La pérdida de la solidaridad vecinal que conlleva la destrucción del tejido urbano conduce, inevitablemente, a la anomia social; la despersonalización de las viviendas que representa la normalización urbanística, el aislamiento y la individualización, limitando las antiguas relaciones sociales a despersonalizados guetos que no consiguen reproducir los vínculos desaparecidos, convertidos en parodias de lo que fueron. Todo ello hasta alcanzar el fin del proceso: la pérdida de la identidad. Lo que ha conseguido el "Estancamiento", su mayor logro, ha sido poner este individualismo en pie de guerra contra el pensamiento en la colectividad y, de este modo, relegar la lucha social a las capas más marginales, convirtiendo las reivindicaciones en irrelevantes.

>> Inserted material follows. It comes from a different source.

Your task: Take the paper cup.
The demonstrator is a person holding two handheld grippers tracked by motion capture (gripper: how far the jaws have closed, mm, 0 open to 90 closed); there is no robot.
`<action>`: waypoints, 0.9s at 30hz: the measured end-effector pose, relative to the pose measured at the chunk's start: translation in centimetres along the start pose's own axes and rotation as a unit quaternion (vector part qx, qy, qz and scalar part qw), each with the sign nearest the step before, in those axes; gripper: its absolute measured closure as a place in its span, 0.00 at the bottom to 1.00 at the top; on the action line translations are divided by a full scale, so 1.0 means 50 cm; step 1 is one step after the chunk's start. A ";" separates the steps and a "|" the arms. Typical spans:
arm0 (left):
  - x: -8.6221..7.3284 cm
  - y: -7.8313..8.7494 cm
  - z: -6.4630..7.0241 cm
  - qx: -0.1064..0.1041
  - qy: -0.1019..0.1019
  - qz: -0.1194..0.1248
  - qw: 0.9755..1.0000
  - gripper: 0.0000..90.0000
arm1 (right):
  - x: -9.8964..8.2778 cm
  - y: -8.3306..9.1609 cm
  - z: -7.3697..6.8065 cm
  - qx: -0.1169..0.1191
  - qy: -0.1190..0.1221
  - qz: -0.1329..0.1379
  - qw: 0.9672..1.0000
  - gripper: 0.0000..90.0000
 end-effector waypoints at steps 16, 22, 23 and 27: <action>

«"La muerte de una comunidad es la forma sociológica del fin del mundo", escribe el estudioso, que puede tocar con la mano la "pérdida del «código colectivo», la fragmentación de los comportamientos, la desaparición de los referentes, la disgregación molecular de la comunidad de la Cavidad: la modificación del espacio, que pasa de un modelo naturalmente colectivista con fuertes momentos de coparticipación a un modelo de reclusión mononuclear: casas bonitas, bien diseñadas, salubres, pero cerradas al exterior"».

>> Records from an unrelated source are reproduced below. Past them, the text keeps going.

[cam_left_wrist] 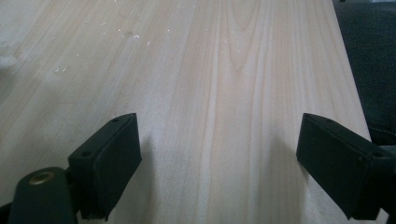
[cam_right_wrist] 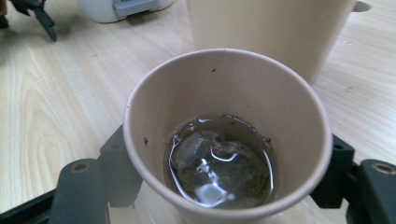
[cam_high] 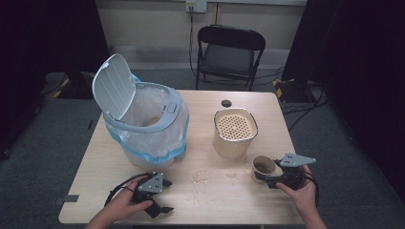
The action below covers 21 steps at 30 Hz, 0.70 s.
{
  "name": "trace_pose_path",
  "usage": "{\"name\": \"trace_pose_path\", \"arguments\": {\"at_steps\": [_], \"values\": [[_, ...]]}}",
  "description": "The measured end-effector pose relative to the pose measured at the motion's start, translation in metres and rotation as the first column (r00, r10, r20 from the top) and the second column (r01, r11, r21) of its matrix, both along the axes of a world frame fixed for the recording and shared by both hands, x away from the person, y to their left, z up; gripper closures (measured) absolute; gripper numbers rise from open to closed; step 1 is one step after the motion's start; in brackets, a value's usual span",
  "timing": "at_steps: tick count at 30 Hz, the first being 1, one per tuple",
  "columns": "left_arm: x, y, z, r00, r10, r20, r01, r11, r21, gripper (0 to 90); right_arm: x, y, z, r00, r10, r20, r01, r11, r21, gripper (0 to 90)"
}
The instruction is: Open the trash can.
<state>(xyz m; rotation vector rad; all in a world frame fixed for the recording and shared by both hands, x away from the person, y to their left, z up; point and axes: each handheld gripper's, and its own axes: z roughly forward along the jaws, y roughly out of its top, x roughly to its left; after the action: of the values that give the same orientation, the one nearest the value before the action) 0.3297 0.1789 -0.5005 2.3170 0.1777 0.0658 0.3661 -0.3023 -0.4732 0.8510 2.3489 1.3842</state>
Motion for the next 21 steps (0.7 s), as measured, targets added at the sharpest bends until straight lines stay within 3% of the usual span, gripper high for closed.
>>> {"name": "trace_pose_path", "arguments": {"at_steps": [2,9,21], "values": [[0.000,0.000,0.000,1.0000,0.001,0.000,-0.001,1.0000,-0.002,13.1,0.000,-0.001,0.004,0.9996,-0.028,0.005,0.028,0.999,-0.022,27.8],[0.000,0.000,0.000,1.0000,0.000,0.000,0.000,1.0000,-0.001,13.1,0.005,-0.014,0.016,0.9939,-0.110,0.001,0.110,0.994,-0.015,28.5],[0.000,0.000,0.000,1.0000,0.000,0.000,0.000,1.0000,-0.001,13.0,0.025,-0.015,0.035,0.9889,-0.149,-0.001,0.149,0.988,-0.038,30.1]]}}
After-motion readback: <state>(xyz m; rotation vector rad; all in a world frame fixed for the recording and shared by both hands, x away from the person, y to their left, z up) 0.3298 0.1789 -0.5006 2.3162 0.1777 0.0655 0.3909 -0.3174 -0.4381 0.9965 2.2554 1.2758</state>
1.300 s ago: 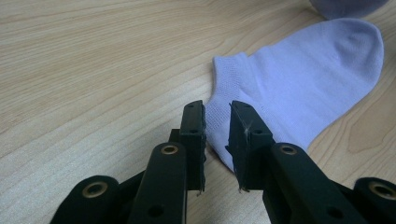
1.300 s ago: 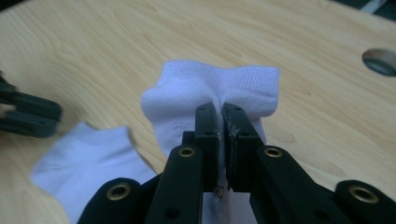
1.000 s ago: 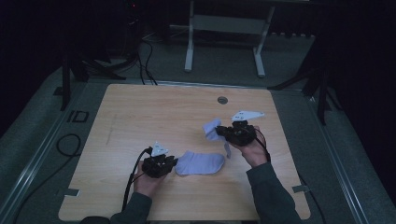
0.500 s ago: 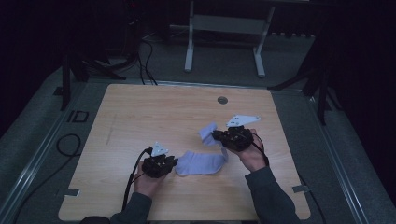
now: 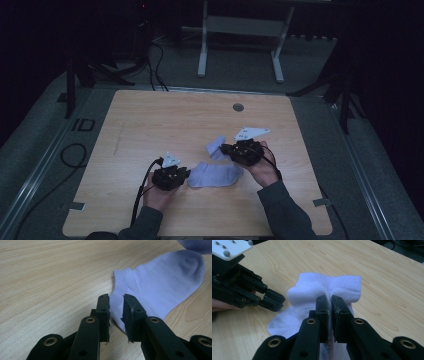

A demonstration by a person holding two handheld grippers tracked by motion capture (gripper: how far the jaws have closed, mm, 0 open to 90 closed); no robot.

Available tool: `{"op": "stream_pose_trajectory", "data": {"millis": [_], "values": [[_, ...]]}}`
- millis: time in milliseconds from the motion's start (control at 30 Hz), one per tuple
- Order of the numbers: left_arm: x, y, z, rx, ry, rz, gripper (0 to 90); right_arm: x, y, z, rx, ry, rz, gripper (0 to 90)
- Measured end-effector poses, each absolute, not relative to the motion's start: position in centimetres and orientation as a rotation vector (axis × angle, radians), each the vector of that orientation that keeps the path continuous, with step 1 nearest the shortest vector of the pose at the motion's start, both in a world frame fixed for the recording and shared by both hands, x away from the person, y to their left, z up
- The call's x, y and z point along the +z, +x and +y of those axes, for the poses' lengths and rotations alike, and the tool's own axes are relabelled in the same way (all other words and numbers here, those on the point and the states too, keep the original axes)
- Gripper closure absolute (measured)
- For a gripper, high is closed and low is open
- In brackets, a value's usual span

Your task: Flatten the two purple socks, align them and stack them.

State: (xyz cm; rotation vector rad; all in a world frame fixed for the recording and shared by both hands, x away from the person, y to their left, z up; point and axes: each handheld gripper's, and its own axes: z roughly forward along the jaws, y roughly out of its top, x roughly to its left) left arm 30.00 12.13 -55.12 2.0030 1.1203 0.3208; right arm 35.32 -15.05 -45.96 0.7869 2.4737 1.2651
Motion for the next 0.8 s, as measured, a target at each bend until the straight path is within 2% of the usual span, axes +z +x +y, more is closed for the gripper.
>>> {"op": "stream_pose_trajectory", "data": {"millis": [467, 800], "values": [[-54.8, 29.9, 12.3, 0.317, 1.985, 1.112, 75.2, -47.8, 35.1, -12.9, 1.241, 0.773, 2.524, 84.2], [-53.8, 29.3, 11.6, 0.281, 1.975, 1.044, 72.6, -49.4, 34.7, -11.7, 1.212, 0.760, 2.577, 84.4]]}}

Junto a la decadencia social, la decadencia física de la vejez: el cuerpo empieza a traicionar debido al desgaste y a la disminución de las aptitudes, y el espíritu ya no es capaz de sustituir con sus espejismos las carencias de la carne; es más, todavía es capaz de incitar deseos que el cuerpo ya no puede colmar. Una decadencia que se manifiesta día a día en un lento pero constante proceso irreversible cuyo final amenaza con una proximidad que el pensamiento rechaza con los destellos de una lucidez que también se adivina efímera, un recuento de facultades, un inventario de carencias, un registro de errores del sistema, una amenaza de las cicatrices que se reabren, el racionamiento forzoso de la nostalgia, en una redefinición continua del concepto estar vivo, de "vivir sin otro motivo que permanecer con vida".

 «En este lugar y en estos tiempos en los que me ha tocado vivir, ¿es posible que me sienta en algún momento algo mejor o incluso bien? ¿Cuándo puedo relajarme, tranquilizarme y encontrar un equilibrio o algo parecido a una seguridad y serenidad interiores, si es que hay algo dentro de mí? ¿Dónde puedo percibir que convivo de manera plácida y civilizada con otros seres de mi especie? ¿En qué momento desaparecen los conflictos que tengo conmigo mismo y con los objetos que me rodean? ¿Cuándo y cómo consigo aceptarme por completo tal como soy? ¿Dónde puedo realizar una actividad de todo punto legítima, considerada beneficiosa y necesaria, sin mucho esfuerzo no dificultad, sin tomar partido por nada, sino simplemente siguiendo mis instintos? ¿En qué lugar mi ser biológico coincide y se mimetiza con mi ser civil, es decir, con el económico y el político? ¿Dónde percibe mi inconsciente que ha alcanzado una síntesis pacificadora que se traduce en una tregua conmigo mismo, en una relajación profunda que aletarga mis emociones y mi tendencia constante a jugar estética y políticamente el presente? La respuesta es sencilla: en el Carrefour que abre todos los días, las veinticuatro horas, a una parada de aquí».